• **WORK INSTRUCTION**
Write the entries out exactly, with the final line being the one containing "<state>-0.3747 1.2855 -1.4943".

# # #

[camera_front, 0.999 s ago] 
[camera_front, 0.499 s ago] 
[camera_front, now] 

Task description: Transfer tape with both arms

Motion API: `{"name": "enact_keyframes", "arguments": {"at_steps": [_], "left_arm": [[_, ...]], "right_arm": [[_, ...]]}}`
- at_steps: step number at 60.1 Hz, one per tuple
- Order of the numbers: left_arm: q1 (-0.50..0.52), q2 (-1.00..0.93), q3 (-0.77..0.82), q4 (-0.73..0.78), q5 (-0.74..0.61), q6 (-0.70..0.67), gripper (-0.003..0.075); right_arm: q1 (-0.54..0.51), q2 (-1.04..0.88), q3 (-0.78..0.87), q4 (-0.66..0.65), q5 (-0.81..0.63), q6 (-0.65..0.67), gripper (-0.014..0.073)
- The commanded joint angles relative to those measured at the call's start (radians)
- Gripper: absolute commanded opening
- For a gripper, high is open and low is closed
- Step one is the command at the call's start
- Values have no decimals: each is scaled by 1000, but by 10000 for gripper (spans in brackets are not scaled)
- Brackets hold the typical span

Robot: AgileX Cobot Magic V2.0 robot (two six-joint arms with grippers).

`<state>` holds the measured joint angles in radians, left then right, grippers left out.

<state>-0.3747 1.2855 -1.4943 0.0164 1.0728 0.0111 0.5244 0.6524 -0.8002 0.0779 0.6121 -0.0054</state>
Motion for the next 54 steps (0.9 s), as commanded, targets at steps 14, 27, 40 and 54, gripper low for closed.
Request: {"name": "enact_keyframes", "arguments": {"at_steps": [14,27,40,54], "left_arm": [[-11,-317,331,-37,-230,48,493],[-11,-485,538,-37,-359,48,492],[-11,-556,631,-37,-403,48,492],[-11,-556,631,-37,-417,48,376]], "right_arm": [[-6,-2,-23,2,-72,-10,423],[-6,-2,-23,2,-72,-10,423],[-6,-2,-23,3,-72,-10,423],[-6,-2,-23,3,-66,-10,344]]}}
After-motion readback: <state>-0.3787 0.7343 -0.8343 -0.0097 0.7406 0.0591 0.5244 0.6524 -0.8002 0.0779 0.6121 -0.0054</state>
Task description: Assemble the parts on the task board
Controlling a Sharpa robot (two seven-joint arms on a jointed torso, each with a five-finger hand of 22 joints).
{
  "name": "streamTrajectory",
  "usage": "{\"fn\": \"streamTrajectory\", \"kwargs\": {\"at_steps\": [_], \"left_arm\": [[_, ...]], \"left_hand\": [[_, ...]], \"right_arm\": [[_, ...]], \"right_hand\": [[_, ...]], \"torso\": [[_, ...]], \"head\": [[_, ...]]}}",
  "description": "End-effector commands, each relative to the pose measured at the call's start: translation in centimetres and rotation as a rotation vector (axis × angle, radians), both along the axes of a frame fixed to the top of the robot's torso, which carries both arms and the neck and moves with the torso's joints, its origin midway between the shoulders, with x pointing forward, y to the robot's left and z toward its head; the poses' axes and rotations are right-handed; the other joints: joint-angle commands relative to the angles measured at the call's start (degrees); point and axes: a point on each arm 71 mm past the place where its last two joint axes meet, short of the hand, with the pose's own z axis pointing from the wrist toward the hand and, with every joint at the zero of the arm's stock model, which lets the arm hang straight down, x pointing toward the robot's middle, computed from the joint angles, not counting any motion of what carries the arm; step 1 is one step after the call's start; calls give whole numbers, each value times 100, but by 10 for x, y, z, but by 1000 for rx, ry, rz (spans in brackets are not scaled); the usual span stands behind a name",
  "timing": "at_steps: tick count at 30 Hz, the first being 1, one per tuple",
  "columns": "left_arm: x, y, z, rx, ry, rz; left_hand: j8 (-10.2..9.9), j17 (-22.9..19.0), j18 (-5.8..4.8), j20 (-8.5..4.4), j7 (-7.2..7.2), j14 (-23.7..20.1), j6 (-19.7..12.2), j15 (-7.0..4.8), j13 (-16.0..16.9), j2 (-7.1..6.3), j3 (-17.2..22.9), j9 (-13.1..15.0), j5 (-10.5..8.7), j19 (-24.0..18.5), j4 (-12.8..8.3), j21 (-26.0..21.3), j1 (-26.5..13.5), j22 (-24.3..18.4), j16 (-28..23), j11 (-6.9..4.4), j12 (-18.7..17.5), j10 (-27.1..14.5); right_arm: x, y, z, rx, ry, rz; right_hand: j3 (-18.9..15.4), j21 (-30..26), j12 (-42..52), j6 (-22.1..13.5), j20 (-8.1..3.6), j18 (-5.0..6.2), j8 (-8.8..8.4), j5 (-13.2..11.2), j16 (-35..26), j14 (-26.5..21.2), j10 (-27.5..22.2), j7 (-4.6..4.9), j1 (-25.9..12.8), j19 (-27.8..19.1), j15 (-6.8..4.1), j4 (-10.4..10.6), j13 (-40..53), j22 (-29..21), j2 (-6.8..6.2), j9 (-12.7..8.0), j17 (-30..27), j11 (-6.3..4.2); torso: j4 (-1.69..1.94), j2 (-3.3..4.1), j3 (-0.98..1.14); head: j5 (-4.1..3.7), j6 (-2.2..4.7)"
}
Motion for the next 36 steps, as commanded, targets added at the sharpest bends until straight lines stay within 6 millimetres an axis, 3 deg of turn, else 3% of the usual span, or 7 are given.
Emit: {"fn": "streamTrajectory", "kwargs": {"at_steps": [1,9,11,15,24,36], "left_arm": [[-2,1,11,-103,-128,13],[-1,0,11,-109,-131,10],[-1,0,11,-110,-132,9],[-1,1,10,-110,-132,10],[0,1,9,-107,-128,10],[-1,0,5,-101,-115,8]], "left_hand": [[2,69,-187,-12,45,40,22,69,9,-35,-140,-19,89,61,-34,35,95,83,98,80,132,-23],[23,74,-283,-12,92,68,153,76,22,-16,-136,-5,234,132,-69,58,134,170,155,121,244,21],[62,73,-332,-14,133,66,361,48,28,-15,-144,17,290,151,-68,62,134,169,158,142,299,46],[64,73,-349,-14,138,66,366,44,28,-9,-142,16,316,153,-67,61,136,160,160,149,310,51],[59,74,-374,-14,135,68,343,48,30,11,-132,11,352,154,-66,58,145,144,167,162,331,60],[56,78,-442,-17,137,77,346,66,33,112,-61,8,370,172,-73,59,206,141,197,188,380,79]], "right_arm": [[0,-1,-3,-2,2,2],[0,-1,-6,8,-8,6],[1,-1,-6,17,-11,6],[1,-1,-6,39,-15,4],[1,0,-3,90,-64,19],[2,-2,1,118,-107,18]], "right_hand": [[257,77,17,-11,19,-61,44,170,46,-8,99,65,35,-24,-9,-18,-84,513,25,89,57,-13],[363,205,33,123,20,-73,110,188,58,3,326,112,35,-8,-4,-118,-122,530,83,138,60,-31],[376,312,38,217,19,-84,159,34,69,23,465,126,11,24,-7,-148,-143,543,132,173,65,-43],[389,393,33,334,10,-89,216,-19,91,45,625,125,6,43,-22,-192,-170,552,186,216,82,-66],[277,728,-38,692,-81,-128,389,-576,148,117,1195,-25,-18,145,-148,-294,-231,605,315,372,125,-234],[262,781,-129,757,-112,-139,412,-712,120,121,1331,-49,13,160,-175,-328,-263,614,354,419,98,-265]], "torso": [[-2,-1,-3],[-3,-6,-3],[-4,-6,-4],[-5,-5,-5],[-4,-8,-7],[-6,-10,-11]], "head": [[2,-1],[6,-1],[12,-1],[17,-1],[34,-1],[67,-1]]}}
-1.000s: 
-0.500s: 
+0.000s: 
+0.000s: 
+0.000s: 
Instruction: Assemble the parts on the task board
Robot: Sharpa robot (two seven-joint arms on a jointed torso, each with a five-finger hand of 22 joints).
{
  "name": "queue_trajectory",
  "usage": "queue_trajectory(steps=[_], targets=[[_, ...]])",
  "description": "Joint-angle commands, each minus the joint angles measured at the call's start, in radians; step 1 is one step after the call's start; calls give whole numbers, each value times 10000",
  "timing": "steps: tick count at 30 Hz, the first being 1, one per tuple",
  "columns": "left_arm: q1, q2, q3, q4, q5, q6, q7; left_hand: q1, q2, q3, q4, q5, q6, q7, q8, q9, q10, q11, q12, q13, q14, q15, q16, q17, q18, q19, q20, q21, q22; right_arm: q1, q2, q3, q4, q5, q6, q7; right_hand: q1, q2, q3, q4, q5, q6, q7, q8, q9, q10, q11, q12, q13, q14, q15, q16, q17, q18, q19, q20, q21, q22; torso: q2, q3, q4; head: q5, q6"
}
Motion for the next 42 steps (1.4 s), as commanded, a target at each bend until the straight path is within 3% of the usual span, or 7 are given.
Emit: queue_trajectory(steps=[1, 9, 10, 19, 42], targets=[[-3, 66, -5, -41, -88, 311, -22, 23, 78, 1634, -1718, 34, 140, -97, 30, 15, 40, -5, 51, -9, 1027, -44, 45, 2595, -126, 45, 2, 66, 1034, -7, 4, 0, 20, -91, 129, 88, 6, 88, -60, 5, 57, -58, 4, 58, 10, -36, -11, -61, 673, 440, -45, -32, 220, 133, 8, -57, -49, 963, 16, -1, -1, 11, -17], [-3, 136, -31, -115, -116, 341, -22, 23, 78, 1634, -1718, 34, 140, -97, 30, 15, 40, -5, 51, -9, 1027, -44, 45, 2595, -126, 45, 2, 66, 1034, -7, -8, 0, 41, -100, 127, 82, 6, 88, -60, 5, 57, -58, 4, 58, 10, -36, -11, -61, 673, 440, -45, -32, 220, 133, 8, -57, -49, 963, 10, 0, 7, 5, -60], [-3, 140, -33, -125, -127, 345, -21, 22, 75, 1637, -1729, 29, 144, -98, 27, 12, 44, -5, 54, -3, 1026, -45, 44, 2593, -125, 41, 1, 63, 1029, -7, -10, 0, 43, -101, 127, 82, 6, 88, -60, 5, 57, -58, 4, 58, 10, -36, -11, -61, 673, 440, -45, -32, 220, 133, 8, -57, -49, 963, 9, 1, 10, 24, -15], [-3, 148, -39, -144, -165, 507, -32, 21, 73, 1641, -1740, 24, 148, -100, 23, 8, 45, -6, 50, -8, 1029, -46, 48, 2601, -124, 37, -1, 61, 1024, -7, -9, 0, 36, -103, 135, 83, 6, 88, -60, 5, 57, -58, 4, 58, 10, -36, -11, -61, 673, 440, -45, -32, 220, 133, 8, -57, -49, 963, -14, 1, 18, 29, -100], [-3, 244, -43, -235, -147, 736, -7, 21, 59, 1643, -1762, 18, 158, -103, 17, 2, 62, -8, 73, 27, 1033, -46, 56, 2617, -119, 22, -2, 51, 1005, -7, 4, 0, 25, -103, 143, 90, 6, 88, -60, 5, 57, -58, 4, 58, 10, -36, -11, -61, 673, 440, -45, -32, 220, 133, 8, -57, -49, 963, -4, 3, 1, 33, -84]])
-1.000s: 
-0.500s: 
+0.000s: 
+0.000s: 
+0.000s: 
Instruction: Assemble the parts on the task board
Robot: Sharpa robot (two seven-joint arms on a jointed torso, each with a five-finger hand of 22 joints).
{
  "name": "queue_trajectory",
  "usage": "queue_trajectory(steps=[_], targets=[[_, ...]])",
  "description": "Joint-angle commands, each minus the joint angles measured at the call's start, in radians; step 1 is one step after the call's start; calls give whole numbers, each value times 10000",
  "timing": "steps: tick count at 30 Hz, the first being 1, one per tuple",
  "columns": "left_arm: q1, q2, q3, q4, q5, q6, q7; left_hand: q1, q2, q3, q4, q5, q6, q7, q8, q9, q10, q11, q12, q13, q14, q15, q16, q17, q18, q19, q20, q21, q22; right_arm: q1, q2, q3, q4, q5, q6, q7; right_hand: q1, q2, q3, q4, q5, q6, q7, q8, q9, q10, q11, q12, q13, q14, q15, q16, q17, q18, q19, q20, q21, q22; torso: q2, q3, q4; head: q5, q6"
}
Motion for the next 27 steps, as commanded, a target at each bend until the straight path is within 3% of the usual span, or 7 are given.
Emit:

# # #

• **SOLUTION TO THE PROBLEM**
[camera_front, 0.999 s ago] 
[camera_front, 0.499 s ago] 
[camera_front, now] 

Task description: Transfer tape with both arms

Motion API: `{"name": "enact_keyframes", "arguments": {"at_steps": [_], "left_arm": [[_, ...]], "right_arm": [[_, ...]]}}`
- at_steps: step number at 60.1 Hz, one per tuple
- Order of the numbers: left_arm: q1 (-0.50..0.52), q2 (-1.00..0.93), q3 (-0.77..0.82), q4 (-0.73..0.78), q5 (-0.74..0.61), q6 (-0.70..0.67), gripper (-0.003..0.075); right_arm: q1 (-0.54..0.51), q2 (-1.04..0.88), q3 (-0.78..0.87), q4 (-0.66..0.65), q5 (-0.81..0.63), q6 (-0.65..0.67), gripper (-0.014..0.073)
- The commanded joint angles relative to those measured at the call's start (radians)
- Gripper: absolute commanded opening
- For a gripper, high is open and low is closed
- Step one is the command at the call's start
- Values have no decimals: each is scaled by 1000, but by 10000 for gripper (spans in brackets are not scaled)
- Brackets hold the typical span

Robot: AgileX Cobot Magic V2.0 robot (two six-joint arms with grippers).

`<state>` holds the measured joint angles in radians, left then right, grippers left out.

<state>-0.3747 1.2855 -1.4943 0.0164 1.0728 0.0111 0.5244 0.6524 -0.8002 0.0779 0.6121 -0.0054</state>

The answer was given in full.